Milwaukee Could Move To More Restrictive COVID-19 Health Order
City considering more restrictive options as positive case rate spikes to "red" level in city.
The City of Milwaukee could go backward on its Moving Milwaukee Forward health order.
The potential move comes amidst record COVID-19 cases, hospitalizations and deaths across Wisconsin in the past 45 days. Milwaukee is no longer the center of the pandemic in Wisconsin, but that is due to a surge in cases elsewhere, not a reduction in Milwaukee.
Of the city’s stop-light-colored gating criteria, it has now entered red-light territory in two of five categories — cases and testing. “We now have two red indicators, which is unfortunately a first for our city,” said Mayor Tom Barrett during a press briefing Tuesday. “Our cases have begun to move upward, I won’t say tick upward, they’re moving upward.” The city’s positive case rate, the percentage of tests indicating a new case of the disease, has reached 10.8%.
Without addressing specifics, Barrett and Interim Health Commissioner Marlaina Jackson said a potential change is being considered. Jackson said the city would review its options in the coming days. “At this point we are looking at the entire order, all of the groups and establishments that are impacted there, to see whatever we can do to stop that spread,” she said.

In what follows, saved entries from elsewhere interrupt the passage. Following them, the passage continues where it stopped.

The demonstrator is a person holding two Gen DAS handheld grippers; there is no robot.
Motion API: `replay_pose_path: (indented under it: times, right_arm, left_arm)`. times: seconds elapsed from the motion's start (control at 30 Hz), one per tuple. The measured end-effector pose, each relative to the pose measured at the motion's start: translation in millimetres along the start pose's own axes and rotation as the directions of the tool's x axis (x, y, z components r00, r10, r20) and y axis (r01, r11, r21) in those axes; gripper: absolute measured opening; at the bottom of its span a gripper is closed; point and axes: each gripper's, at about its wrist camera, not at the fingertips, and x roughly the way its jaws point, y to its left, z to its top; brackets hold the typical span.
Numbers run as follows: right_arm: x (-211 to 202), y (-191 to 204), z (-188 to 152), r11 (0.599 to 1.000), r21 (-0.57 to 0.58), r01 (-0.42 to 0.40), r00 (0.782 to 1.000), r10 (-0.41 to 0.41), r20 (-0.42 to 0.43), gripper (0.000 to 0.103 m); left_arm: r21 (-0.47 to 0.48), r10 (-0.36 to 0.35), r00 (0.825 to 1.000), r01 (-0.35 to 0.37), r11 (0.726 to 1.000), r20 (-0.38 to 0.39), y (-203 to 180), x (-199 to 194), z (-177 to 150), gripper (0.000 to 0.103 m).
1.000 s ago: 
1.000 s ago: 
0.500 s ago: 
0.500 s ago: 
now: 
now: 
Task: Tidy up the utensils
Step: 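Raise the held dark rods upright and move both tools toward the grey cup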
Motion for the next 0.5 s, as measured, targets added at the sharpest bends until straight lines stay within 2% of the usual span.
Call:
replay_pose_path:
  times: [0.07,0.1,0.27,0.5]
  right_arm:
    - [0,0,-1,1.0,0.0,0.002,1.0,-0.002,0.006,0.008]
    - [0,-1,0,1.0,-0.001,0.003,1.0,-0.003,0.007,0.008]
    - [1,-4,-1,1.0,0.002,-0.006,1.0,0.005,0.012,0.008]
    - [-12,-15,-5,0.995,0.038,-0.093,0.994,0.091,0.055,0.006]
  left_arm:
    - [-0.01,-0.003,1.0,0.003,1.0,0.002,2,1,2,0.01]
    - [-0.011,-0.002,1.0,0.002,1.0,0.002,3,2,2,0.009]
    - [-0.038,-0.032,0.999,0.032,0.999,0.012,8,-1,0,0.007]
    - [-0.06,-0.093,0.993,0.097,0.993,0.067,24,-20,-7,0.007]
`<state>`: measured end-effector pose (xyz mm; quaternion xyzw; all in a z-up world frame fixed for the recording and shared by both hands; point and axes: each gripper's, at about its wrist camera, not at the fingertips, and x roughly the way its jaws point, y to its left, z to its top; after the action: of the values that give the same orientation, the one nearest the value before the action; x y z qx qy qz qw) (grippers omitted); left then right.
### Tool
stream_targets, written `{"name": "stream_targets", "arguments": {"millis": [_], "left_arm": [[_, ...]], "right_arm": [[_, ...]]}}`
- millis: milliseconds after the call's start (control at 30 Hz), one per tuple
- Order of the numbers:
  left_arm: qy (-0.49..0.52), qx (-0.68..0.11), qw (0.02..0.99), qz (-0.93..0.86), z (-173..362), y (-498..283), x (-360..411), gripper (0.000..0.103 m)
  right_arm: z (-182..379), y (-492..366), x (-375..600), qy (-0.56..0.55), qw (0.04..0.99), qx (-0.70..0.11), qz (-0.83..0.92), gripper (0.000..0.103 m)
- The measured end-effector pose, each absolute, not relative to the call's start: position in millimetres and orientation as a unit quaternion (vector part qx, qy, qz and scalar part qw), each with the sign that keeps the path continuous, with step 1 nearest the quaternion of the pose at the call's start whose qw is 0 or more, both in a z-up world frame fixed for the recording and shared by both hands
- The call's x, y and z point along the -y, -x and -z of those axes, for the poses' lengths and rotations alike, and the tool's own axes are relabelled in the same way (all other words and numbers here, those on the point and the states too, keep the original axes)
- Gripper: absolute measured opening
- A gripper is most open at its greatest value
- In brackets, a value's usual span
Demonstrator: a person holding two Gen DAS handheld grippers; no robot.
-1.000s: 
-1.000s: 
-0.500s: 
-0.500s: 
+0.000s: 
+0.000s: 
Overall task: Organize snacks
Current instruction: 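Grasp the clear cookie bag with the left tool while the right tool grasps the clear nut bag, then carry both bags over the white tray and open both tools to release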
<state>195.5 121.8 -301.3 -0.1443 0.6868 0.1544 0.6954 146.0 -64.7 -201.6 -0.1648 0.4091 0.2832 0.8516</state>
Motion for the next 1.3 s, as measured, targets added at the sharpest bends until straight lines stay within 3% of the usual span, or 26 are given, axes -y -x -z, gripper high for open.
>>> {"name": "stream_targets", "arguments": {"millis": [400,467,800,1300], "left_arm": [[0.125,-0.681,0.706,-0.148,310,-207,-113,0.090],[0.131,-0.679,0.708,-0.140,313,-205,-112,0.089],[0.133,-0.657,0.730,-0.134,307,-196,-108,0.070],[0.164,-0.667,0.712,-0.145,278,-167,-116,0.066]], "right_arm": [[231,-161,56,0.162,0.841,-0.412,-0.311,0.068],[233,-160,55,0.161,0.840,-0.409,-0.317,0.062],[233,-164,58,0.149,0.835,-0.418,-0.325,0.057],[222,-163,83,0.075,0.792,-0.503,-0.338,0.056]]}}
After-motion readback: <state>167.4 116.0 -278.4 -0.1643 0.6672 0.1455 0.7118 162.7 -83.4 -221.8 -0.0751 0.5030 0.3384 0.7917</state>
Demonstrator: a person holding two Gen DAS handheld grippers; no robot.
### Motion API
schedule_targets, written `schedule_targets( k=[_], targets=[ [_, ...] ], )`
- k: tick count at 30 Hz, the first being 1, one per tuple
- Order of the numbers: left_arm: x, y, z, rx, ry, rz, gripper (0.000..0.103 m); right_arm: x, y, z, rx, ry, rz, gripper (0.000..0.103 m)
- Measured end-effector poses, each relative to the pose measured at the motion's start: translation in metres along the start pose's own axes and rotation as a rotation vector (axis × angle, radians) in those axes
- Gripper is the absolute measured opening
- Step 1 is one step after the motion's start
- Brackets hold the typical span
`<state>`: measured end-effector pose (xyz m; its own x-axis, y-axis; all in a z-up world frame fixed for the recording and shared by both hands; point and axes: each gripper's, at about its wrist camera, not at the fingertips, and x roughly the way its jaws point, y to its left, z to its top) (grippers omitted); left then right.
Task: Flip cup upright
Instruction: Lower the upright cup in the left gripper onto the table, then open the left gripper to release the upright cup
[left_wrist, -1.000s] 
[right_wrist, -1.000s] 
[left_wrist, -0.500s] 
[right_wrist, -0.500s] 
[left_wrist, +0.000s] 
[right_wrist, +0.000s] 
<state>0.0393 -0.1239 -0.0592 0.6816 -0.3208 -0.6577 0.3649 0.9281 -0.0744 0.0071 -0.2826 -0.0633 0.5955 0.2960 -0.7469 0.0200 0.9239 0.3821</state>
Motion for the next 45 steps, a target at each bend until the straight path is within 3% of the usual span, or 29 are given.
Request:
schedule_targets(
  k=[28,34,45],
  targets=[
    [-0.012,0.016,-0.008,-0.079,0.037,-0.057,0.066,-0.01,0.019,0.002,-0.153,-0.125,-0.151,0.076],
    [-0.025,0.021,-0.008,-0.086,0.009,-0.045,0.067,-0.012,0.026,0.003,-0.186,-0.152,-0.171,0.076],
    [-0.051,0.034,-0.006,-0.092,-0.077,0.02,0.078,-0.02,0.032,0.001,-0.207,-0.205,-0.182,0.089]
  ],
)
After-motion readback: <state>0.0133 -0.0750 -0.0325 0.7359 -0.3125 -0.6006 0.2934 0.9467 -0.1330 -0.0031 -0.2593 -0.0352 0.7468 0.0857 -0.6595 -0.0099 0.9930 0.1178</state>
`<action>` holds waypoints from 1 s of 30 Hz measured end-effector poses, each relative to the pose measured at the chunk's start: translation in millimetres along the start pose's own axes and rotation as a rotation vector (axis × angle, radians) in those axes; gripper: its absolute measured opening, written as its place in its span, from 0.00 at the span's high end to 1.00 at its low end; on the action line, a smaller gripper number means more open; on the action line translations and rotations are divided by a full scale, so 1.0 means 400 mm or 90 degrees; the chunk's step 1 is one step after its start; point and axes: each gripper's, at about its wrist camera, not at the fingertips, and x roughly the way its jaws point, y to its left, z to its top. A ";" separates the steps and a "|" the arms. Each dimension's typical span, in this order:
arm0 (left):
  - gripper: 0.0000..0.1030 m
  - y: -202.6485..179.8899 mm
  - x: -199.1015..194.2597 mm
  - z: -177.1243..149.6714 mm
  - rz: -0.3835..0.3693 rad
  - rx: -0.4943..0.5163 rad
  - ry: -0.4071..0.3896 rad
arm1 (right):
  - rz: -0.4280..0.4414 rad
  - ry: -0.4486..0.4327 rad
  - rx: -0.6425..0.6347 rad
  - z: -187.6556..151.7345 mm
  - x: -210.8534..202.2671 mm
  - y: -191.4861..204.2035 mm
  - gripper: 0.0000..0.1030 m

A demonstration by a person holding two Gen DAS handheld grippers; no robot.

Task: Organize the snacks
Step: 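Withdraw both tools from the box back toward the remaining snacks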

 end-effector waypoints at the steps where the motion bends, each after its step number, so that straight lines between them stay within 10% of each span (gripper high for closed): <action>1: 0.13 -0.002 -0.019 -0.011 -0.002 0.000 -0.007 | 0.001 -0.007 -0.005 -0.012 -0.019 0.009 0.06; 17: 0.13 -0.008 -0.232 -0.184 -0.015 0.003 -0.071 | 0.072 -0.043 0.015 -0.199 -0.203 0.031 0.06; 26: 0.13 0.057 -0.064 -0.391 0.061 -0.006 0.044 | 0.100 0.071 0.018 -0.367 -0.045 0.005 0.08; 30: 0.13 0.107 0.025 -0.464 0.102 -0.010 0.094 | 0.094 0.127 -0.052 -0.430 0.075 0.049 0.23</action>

The city is currently in phase 4.1 of its order, which is now more complicated because of a new emergency order from the state. The state and local orders permit in-person education for schools and colleges, but indoor businesses without a city-approved health plan are required to adhere to the state’s 25% capacity limit. The city had previously increased its capacity limit from 25% to 50% as part of advancing phases.
Getting back to “yellow lights” would require the positive case rate to fall below 10% for testing and no statistically significant upward trend in cases. The city is in the yellow phase for personal protective equipment supply and tracing, and green for the percentage of hospitals not using crisis care. The gating criteria is a measure of how well the city is doing in slowing the spread as well as a measure of readiness in fighting an uptick, Jackson said. The criteria and city’s performance can be seen on the Milwaukee Health Department website.
“That 10% is really a red flag to say where we are in our ability to fight this virus,” said Jackson. The state as a whole currently has a positive case rate of approximately 20 percent.
Barrett on Wednesday said he didn’t have an announcement, but options were being discussed between his office, the health department and City Attorney’s office.
“I am concerned with some of what I have seen in bars,” said Barrett. Jackson said the city is enforcing its order on a complaint-based basis.